复现文章信息:
文章题目:Single-cell analysis reveals prognostic fibroblast subpopulations linked to molecular and immunological subtypes of lung cancer 期刊:Nature Communications 日期:2023年1月31日 DOI: 10.1038/s41467-023-35832-6
轨迹推断识别与肺泡或外膜成纤维细胞向肌成纤维细胞转分化相关的共有基因模块
代码如下:
library(Seurat)
library(ggplot2)
library(WGCNA)
library(tidyverse)
library(ggpubr)
library(ggsci)
library(destiny)
library(metap)
library(pheatmap)
library(xlsx)
library(ggplot2)
library(ggfittext)
data_directory <- "H:\\文献复现\\6"
source(paste0(data_directory, "0_NewFunctions.R"))

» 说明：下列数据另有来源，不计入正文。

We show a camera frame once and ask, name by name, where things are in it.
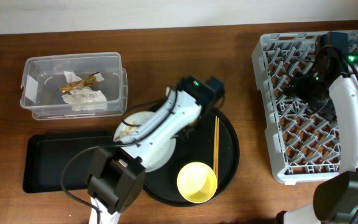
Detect yellow bowl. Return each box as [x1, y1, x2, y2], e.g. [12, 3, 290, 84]
[177, 162, 218, 203]

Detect grey plate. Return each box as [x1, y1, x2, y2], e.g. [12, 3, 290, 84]
[113, 109, 176, 172]

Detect food scraps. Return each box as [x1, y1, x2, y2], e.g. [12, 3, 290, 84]
[118, 126, 137, 138]

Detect white tissue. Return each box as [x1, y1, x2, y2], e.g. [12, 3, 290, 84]
[62, 71, 108, 111]

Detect brown Nescafe Gold sachet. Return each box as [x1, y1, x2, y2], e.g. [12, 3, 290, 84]
[59, 72, 104, 94]

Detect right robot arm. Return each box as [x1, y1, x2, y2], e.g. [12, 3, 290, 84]
[275, 32, 358, 223]

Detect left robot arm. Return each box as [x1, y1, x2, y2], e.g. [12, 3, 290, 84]
[86, 77, 225, 223]

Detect grey dishwasher rack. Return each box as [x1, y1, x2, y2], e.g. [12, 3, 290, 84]
[252, 30, 358, 185]

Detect round black tray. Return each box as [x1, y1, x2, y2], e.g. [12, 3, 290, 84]
[143, 108, 240, 207]

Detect clear plastic bin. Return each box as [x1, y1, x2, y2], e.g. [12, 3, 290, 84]
[20, 52, 128, 120]

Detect black rectangular tray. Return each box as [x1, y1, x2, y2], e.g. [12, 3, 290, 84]
[22, 130, 113, 194]

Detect white label on bin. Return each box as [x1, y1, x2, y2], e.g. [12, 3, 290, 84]
[25, 75, 39, 103]

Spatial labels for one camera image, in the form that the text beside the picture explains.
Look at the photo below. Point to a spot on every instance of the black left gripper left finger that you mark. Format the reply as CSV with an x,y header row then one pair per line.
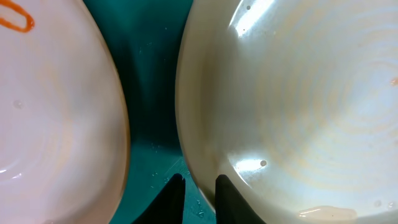
x,y
168,206

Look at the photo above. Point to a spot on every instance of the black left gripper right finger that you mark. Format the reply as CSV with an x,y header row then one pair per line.
x,y
230,206

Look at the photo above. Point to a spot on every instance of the white plate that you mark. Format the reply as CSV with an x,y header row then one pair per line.
x,y
296,102
64,125

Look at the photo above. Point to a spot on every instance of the blue plastic tray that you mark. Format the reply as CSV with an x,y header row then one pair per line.
x,y
144,39

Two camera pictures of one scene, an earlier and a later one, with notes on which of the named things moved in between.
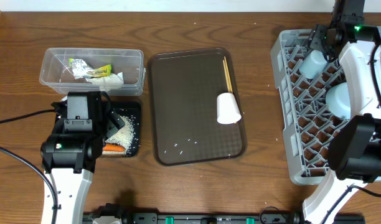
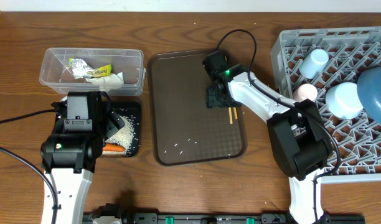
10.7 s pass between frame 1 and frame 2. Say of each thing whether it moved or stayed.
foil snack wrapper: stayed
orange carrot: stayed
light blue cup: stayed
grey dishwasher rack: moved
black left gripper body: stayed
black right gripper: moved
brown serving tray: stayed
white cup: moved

load(paste0(data_directory, "Trajectory Analysis results.Rdata"))
load(paste0(data_directory, "IntegratedFibs_Zenodo.Rdata"))
load(paste0(data_directory, "MxIHC_Zenodo.Rdata"))
REACTOME<-read.xlsx("41467_2023_35832_MOESM16_ESM.xlsx",
as.data.frame=T,
header=T)
#在文章中的Supplementary Data 13可以下载
Fibs.integrated <- AddMetaData(Fibs.integrated, DPT_output)
A.M_pT_res_stats2$Gene <- rownames(A.M_pT_res_stats2)
T.M_pT_res_stats2$Gene <- rownames(T.M_pT_res_stats2)
探究从肺泡和外膜成纤维细胞亚群(在对照组织中富集)到肌成纤维细胞(在肿瘤组织中富集)的分化过程,对scRNA-seq数据集进行轨迹推断。结果表明外膜和肺泡成纤维细胞可以作为独立的祖细胞,肌成纤维细胞可以从这些祖细胞转分化
pA <- ggplot(DM_dim_data, aes(x = DC1, y = DC2, colour = Fibs_subpopulation)) +
theme_pubr(base_size = 10) +
theme(axis.text = element_blank(), legend.title = element_blank(), legend.position = "right") +
geom_point(size = 0.1) +
scale_color_manual(values = Fibs_col.palette) +
guides(colour = guide_legend(override.aes = list(size = 2)))
#突出显示分配给每个扩散拟时序(DPT)分支的细胞
pB <- ggplot(DM_dim_data, aes(x = DC1, y = DC2, colour = factor(dpt_branch))) +
theme_pubr(base_size = 10) +
theme(axis.text = element_blank(), legend.position = "right") +
geom_point(size = 0.1) +
scale_color_brewer(name = "DPT branch") +
guides(colour = guide_legend(override.aes = list(size = 2), title.position = "top", title.hjust = 0.5))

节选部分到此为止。